Ms. Schwab wrote the fabulous Shades of Magic trilogy and this new book is also a tour-de-force entry in the genre of speculative fiction. In 1714, Adeline (Addie) makes a Faustian deal with a devil (an old god of darkness) to avoid the tedium of an arranged marriage, asking for “time, a chance to live and be free”. She is granted immortality, but with a curse: that everyone who meets her then forgets her instantly, making her invisible. For 300 years, she struggles to leave her mark in the world. Then in 2014, she enters a bookstore in New York and the bookstore worker says “I remember you” because she stole a book the previous day! This is a sweeping fantasy: a love story that explores the differences between needs and wants, art and inspiration. The final setting of New York City with a central role of a bookstore is, of course, very attractive. Highly recommended.
Category: United States
How a Woman Becomes a Lake – Marjorie Celona
A beautifully written story set in a small town in Washington state in 1986, a mystery about a missing person. Celona’s description of flawed family relationships is harrowing; guilt, shame, grief, and blame are all factors. The merciless weight of carrying secrets and the ongoing cost of keeping these secrets are dominant themes. And there is an intriguing treatment of an after-death perspective. Highly recommended.
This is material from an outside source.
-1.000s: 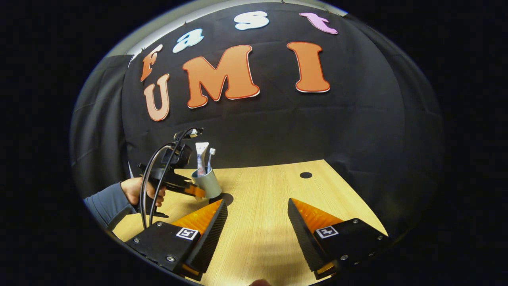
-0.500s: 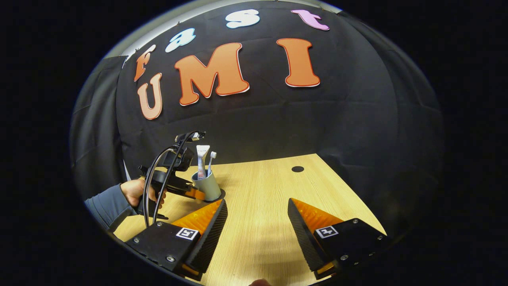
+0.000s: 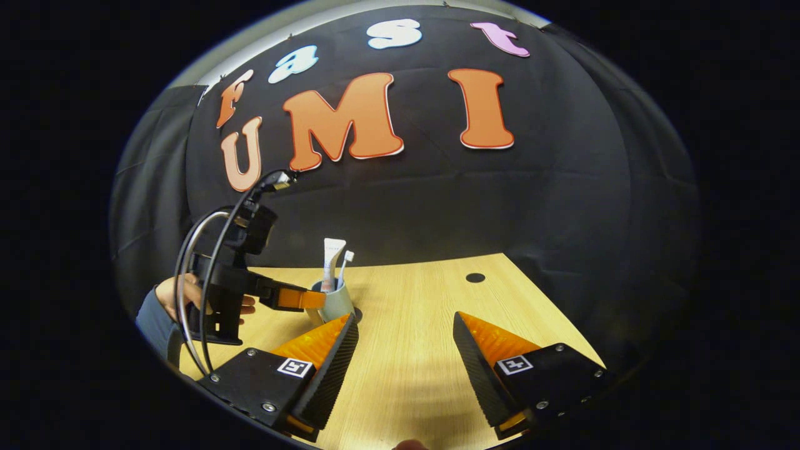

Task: Put the toothbrush and toothpaste on the desktop into the cup, then pick up the cup and place it on the coaster on the desktop.

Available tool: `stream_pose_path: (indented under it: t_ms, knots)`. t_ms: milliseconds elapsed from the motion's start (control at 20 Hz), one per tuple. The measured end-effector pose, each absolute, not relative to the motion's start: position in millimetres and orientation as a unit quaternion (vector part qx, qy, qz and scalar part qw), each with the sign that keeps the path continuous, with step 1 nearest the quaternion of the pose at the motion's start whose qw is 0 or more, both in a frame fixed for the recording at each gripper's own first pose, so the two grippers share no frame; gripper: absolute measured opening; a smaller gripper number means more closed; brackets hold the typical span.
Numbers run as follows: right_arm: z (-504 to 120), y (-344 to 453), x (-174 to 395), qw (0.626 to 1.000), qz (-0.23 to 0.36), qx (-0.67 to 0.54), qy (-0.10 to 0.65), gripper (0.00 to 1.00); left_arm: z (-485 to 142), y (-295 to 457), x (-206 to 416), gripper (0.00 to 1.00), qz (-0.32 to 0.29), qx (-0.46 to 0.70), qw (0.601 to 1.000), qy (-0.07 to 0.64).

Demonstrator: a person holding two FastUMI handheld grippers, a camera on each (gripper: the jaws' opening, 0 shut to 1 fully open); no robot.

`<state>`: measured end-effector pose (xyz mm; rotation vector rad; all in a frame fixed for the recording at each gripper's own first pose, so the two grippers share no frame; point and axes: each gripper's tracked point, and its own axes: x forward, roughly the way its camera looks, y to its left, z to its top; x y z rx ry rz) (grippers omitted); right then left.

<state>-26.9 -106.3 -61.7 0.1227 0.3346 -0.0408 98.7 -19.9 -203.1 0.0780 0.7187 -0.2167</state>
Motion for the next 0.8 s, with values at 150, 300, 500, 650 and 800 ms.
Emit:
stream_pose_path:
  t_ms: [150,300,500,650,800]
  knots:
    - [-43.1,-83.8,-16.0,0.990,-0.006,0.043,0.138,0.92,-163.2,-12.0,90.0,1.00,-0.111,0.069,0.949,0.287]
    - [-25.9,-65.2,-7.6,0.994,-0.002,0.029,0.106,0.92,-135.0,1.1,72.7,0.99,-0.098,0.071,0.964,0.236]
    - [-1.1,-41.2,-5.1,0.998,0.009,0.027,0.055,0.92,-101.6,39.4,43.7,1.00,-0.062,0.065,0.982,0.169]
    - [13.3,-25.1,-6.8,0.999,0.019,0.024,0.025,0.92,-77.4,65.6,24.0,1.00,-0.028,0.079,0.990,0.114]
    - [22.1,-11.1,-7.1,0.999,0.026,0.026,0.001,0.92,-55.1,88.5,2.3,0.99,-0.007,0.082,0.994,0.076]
The City We Became – NK Jemisin

The Night Watchman – Louise Erdrich

City of Girls – Elizabeth Gilbert

Redhead by the Side of the Road – Anne Tyler

The Starless Sea – Erin Morgenstern
What if you found an old mis-shelved fiction book in a University Library that contains an incident from your own life, described in perfect detail? This is the beginning of this wildly inventive novel and it gets better! Doors are painted on surfaces that become portals to an underground maze of tunnels and rooms filled with books/stories. Characters in reality interact with characters from stories, and time is very flexible. But this magical place is under attack and great quests ensue. Morgenstern’s writing is wonderfully imaginative; previously she wrote the fabulous The Night Circus (2011). Both books are must reads.
Amy adds; it’s a love letter to storytelling, and it gripped my heart.
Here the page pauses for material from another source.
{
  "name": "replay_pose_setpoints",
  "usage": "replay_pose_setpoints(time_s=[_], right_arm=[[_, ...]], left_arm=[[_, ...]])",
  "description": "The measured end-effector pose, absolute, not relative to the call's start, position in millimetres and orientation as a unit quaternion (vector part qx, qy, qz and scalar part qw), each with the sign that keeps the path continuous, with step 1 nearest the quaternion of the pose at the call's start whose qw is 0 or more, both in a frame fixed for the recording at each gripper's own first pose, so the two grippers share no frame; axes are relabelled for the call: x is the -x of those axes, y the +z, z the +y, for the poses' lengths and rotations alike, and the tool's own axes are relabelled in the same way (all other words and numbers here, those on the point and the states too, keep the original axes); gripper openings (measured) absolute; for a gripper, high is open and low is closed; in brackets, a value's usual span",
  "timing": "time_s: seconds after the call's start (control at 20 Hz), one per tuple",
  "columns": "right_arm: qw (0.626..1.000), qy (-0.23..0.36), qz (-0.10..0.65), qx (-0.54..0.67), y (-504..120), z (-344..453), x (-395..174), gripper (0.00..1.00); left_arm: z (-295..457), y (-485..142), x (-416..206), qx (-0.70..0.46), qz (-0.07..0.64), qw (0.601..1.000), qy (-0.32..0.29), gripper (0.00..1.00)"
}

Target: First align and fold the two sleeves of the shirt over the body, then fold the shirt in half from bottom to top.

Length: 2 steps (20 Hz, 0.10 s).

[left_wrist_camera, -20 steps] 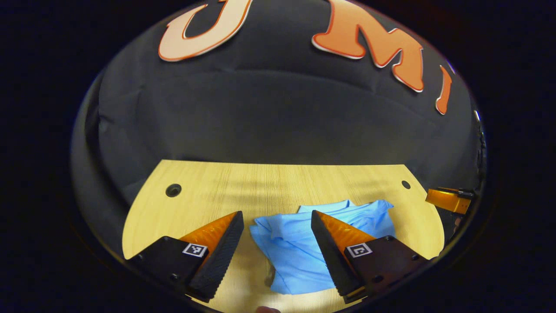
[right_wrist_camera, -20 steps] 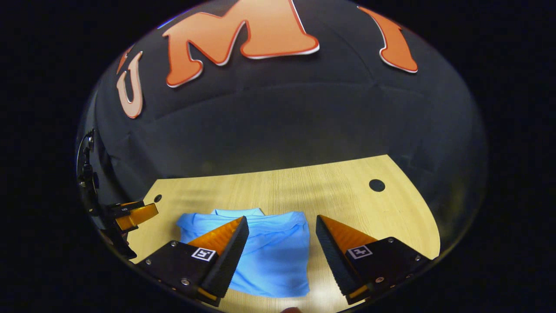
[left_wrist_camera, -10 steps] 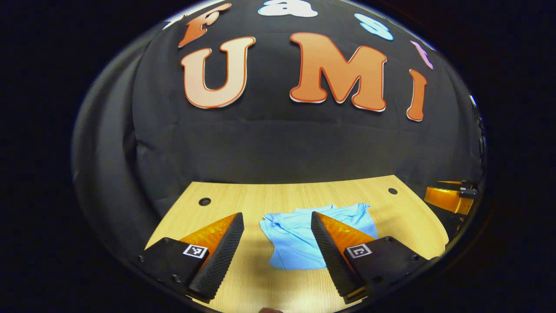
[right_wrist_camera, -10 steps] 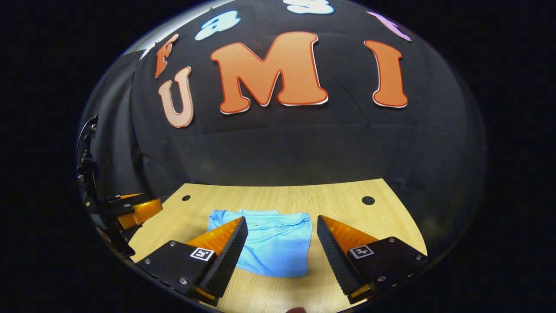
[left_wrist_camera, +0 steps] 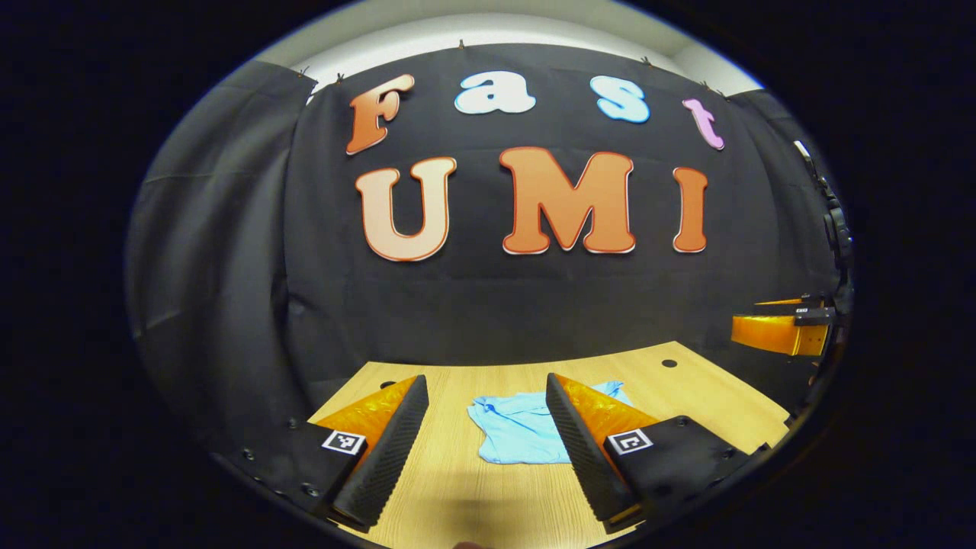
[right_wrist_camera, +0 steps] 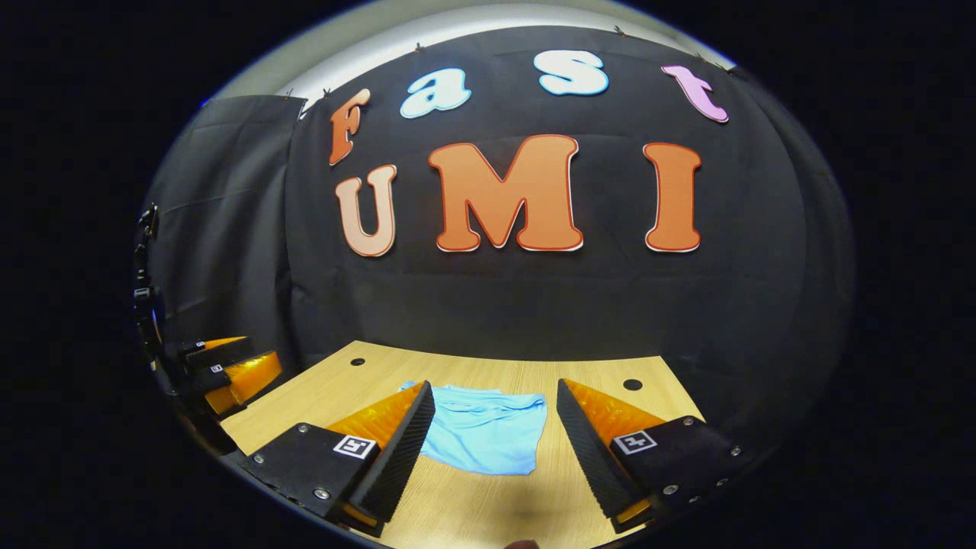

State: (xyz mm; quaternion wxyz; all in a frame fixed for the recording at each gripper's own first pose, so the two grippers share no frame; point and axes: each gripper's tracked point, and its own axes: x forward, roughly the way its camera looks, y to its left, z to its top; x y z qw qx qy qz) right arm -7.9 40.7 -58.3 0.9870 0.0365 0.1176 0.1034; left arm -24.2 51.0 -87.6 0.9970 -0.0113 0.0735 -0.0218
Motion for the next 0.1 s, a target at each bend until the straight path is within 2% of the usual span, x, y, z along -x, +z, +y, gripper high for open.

The Nickel Boys – Colson Whitehead
The Nickel Academy was a notorious reform school in Florida; young African-American boys could be assigned for months-years for trivial reasons. And they were subjected to horrible abuse: beatings, sexual assault, etc. The story focusses on two boys in the early 60s, Elwood and Turner, who have remarkably different viewpoints. Elwood has ideals based on the words of Martin Luther King; Turner is a cynical schemer. Which boy is more likely to survive the Nickel nightmare? The Jim Crow era in the South in the 1960s has evils that are perpetuated in the current #BLM times. Whitehead won the Pulitzer Prize for his previous book The Underground Railroad: both are highly recommended.
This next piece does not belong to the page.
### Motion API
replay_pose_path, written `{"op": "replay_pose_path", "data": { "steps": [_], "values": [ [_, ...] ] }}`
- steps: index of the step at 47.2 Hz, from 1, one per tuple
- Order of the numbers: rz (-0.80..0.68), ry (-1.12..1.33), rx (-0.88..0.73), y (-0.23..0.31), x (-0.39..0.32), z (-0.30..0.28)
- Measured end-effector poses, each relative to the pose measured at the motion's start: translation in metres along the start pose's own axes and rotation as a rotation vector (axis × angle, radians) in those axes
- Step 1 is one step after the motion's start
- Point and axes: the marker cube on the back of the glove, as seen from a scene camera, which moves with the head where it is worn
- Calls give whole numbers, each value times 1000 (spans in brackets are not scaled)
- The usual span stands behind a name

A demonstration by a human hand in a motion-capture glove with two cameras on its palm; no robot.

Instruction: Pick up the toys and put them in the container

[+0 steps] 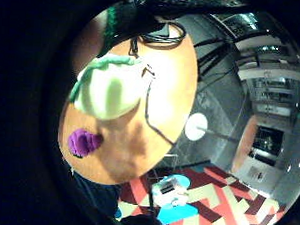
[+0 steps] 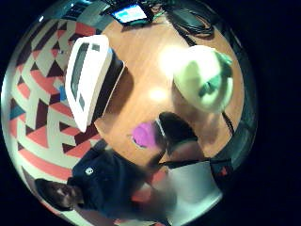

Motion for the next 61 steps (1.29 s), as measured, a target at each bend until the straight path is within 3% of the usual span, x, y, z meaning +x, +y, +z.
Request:
{"op": "replay_pose_path", "data": {
  "steps": [10,20,30,44,52,61],
  "values": [
    [39,-76,-93,-33,-2,63],
    [35,59,72,-35,-15,73],
    [-53,-99,150,-16,-37,38],
    [-268,-385,437,34,-140,-94],
    [-347,-648,573,5,-213,-124],
    [-437,-678,617,-43,-295,-96]
  ]
}}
The Vanishing Half – Brit Bennett
Two African-American twin sisters grow up in rural Louisiana in the 1950-60s with a unique feature – they are very light-skinned. Eventually their lives separate because Stella chooses to live as a white woman. In the 1980s, the daughters of the estranged sisters (one black, one white) meet by chance. So this is a relationship book: twin sisters, mother-daughters, cousins. Of particular interest is the strained and curious relationship between the two cousins which drives the latter half of the story. This is a really excellent identity book with a story line that is never trite or stereotypical – highly recommended.